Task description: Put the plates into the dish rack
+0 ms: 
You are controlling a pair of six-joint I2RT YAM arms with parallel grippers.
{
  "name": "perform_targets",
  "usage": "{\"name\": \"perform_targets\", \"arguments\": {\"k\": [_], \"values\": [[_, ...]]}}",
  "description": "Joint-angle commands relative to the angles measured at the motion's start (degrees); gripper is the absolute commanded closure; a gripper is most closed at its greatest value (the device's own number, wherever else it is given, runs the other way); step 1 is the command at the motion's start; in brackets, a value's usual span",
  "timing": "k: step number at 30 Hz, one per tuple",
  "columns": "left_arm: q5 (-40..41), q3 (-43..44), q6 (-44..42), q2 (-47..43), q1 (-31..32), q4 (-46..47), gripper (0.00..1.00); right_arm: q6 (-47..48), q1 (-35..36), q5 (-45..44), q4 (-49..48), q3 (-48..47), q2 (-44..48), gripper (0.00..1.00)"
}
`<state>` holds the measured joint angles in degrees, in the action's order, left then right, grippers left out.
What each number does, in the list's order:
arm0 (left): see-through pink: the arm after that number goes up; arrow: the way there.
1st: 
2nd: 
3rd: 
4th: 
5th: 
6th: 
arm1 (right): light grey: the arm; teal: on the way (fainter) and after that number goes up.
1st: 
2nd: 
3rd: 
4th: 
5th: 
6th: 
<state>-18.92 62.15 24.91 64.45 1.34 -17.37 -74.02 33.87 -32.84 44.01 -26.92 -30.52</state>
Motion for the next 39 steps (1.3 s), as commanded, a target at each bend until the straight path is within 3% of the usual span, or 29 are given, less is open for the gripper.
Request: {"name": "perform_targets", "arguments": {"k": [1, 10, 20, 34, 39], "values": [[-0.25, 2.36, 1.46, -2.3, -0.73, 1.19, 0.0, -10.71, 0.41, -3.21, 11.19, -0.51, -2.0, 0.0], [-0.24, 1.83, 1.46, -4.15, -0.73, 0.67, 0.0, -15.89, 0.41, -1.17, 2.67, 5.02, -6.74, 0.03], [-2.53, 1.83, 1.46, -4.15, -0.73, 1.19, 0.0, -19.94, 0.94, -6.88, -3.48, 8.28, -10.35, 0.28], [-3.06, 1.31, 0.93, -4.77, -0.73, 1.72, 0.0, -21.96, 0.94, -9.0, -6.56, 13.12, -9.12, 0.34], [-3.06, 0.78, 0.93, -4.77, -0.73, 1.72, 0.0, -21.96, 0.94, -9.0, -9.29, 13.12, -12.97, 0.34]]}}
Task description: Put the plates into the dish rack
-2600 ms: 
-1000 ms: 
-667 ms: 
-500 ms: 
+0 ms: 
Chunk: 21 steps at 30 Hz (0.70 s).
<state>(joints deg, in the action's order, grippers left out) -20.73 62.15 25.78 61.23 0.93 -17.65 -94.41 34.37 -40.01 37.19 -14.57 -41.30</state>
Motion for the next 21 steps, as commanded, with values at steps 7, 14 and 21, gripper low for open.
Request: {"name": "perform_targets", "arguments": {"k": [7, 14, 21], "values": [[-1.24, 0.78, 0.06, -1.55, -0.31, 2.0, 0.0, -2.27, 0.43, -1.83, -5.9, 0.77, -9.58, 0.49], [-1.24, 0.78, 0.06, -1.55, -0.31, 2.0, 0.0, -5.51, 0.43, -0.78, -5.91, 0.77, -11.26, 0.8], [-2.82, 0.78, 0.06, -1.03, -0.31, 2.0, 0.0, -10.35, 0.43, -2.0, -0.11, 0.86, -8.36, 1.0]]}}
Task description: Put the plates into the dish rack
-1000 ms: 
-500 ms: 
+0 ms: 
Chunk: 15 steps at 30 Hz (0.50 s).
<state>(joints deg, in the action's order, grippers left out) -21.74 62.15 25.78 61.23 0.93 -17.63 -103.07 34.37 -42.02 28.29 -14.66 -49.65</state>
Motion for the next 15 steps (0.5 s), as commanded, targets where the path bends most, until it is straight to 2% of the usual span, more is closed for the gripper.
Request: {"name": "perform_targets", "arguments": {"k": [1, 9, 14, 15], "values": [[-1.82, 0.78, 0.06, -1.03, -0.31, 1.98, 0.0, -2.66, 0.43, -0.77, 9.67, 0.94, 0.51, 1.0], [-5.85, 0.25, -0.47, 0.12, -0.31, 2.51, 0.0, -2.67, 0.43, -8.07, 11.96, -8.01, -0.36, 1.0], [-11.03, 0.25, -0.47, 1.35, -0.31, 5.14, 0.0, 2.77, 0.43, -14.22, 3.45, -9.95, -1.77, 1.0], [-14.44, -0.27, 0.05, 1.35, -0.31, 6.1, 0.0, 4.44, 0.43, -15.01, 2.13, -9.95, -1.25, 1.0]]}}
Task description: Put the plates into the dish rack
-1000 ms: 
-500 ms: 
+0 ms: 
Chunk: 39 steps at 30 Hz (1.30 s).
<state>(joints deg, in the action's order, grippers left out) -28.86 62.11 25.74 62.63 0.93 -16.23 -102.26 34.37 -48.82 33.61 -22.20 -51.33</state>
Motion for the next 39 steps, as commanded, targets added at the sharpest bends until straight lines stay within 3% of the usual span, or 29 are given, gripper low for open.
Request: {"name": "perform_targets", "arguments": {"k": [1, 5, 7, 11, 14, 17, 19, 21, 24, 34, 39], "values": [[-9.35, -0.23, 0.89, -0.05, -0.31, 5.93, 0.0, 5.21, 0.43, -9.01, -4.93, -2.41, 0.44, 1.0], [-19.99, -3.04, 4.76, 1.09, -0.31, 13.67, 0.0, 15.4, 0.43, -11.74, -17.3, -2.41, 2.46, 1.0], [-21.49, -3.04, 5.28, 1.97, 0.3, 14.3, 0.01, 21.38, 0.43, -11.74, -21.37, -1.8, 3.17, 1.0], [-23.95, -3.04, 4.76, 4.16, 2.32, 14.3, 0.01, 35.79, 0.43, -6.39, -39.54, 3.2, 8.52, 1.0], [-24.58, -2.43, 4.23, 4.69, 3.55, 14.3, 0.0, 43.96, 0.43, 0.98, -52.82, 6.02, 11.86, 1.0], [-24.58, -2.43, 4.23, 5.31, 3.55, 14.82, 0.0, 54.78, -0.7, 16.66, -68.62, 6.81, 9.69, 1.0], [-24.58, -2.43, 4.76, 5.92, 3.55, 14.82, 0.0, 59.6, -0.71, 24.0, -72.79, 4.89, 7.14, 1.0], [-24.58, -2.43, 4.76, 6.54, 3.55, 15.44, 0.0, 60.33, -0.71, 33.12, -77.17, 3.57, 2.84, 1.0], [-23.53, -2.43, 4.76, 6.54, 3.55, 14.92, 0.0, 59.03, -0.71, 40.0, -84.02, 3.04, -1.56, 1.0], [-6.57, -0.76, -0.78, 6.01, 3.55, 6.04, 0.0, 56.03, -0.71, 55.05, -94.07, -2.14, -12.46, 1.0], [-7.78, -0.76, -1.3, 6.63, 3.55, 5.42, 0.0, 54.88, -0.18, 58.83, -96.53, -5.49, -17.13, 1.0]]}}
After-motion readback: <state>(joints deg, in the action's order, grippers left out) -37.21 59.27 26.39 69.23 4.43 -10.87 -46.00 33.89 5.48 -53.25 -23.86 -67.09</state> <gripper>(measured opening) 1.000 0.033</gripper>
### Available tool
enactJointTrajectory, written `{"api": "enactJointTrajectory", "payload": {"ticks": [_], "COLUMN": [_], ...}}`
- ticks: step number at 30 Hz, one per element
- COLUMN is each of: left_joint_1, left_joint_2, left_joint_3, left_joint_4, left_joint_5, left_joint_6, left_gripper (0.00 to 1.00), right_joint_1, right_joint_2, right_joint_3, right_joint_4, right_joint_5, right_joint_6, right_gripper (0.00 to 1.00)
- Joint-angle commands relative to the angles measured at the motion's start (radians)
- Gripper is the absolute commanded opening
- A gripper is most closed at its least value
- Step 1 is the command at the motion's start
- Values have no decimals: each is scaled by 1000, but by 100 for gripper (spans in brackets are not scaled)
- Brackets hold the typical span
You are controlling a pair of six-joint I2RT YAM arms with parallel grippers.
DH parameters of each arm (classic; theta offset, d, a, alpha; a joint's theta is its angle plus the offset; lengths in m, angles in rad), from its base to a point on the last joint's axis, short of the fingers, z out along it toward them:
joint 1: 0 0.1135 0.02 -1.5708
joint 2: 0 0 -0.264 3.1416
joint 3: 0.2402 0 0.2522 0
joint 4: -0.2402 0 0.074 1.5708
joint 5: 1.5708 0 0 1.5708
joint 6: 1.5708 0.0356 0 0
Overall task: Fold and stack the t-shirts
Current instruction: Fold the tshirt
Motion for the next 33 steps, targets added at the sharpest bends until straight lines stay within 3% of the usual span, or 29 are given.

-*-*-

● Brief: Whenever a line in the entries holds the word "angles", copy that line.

● Task output:
  "description": "Joint-angle commands relative to the angles measured at the motion's start (degrees); gripper is the absolute commanded closure; a gripper is most closed at its greatest value (the device's own number, wherever else it is given, runs the other way); step 1 is the command at the motion's start; in brackets, a value's usual span",
`<state>` holds the measured joint angles in degrees, in the action's order, left then right, grippers left out.
- Joint-angle commands relative to the angles measured at the motion's start (radians)
DH parameters of each arm (classic; theta offset, d, a, alpha; a joint's theta is its angle plus the offset; lengths in m, angles in rad), from its base to a point on the last joint's axis, short of the fingers, z out along it toward them:

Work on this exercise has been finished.